With synchronous data such as I2C, one line (the clock line or SCL) is used to indicate to the slave that data is ready to be read on the other line (the data line or SDA). The slave also uses this clock for timing of sending out its data.
The beauty of this method is that the receiving end receives the clock that synchronises the clock and data (hence the word synchronous). This way, the slave device does not need to know what the speed of the data stream is.
Compare this with a UART (serial port as you called it). This only has one input line (receive data) and has no way of knowing for sure when a data bit is valid. Both ends have to know the baud rate that each other are transmitting at.
If you Google synchronous and asynchronous data transmission you will find a whole host of good articles explaining this in depth.
Edit: thanks to Tony for pointing this out. Although there is an advantage in having a separate clock and data in terms of synchronisation, the disadvantage is needing the extra line. SPI has a separate receive and transmit data line as well as a clock and a chip select.
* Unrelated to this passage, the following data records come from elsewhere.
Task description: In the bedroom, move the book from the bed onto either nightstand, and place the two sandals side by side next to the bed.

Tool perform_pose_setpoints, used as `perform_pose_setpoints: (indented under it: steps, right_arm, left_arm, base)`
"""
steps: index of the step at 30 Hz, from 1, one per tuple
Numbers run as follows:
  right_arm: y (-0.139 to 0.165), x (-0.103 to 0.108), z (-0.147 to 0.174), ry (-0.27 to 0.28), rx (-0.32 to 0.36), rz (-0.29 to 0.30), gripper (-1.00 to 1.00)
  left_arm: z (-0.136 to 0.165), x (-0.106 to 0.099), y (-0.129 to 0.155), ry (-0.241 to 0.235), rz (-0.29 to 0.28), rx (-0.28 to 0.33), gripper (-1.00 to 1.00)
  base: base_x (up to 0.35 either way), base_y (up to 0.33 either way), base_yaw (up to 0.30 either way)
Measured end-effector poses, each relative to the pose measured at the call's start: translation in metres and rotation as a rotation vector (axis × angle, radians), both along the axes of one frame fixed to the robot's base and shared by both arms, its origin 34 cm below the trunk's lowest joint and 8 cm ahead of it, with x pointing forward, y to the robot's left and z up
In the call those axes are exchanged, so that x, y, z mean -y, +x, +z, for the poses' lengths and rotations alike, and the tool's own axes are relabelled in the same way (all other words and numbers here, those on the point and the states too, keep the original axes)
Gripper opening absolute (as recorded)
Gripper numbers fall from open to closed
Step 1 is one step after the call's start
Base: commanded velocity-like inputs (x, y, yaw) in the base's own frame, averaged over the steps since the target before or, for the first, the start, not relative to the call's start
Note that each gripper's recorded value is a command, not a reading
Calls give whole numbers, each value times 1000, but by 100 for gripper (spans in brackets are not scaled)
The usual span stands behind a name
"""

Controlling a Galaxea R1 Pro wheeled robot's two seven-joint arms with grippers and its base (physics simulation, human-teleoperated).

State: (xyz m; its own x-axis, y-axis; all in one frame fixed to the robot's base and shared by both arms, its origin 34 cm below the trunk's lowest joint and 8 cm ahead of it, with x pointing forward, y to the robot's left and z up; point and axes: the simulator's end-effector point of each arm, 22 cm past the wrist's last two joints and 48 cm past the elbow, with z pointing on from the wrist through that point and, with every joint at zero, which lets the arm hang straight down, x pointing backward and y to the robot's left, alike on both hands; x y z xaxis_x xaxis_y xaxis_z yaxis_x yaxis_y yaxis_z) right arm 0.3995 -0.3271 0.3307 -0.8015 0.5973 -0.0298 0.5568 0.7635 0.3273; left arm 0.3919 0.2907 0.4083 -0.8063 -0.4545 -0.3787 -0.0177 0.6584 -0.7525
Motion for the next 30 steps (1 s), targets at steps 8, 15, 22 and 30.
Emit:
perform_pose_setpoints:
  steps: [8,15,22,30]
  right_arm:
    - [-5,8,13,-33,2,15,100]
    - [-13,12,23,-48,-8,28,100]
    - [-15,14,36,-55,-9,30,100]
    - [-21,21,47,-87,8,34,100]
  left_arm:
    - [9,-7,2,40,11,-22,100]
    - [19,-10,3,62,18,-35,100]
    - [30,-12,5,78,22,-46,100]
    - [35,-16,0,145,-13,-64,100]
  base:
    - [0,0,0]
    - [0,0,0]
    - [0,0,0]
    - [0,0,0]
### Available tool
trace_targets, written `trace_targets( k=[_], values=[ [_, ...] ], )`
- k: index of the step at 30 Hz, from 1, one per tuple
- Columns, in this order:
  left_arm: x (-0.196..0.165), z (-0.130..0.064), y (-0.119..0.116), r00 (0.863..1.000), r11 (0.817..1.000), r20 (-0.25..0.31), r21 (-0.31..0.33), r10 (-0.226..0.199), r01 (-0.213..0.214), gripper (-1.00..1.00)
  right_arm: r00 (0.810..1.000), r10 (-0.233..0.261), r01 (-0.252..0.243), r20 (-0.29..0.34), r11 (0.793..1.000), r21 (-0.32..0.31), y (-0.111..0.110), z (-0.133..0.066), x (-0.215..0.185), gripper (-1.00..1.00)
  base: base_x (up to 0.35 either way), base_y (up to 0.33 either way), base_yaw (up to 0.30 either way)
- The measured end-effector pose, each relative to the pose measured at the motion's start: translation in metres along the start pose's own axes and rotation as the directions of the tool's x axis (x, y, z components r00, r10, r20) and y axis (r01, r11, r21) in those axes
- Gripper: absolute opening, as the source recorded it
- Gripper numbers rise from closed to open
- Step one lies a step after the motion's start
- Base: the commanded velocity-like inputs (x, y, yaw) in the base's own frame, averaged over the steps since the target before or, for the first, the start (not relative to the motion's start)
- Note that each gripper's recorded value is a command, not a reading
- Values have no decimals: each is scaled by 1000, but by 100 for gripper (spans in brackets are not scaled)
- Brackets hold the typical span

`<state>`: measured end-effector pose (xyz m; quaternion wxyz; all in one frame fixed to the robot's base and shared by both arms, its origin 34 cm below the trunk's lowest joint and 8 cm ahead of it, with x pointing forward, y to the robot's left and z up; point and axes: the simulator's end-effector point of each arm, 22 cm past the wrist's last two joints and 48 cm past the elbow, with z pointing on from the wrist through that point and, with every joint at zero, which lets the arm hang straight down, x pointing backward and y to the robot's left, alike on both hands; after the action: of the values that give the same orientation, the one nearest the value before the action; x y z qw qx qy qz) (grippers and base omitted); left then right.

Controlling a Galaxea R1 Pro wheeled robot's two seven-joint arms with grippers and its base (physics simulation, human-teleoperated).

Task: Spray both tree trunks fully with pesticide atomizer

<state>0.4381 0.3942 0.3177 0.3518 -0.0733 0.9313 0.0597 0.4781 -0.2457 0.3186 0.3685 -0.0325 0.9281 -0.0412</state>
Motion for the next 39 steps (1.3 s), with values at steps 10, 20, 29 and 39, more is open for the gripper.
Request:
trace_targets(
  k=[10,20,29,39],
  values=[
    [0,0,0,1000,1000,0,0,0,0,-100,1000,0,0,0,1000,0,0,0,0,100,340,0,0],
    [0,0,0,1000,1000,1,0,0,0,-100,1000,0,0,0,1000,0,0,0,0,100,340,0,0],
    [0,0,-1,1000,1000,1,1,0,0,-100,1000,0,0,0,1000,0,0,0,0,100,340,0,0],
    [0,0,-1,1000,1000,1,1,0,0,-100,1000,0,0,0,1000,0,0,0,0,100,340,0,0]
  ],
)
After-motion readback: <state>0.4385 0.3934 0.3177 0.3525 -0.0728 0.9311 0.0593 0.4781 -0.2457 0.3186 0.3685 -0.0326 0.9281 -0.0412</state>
At least I2C has bidirectional comms with only two wires, but is a lot slower than SPI.
Long distance is also an issue for a protocol such as I2C. It is intended for on-board communication; you start to get clock to data skew as frequency increases.
You might also be interested to read about Manchester encoded data which embeds a clock within the data stream (and can be sent as a balanced signal to give long reach at high speed).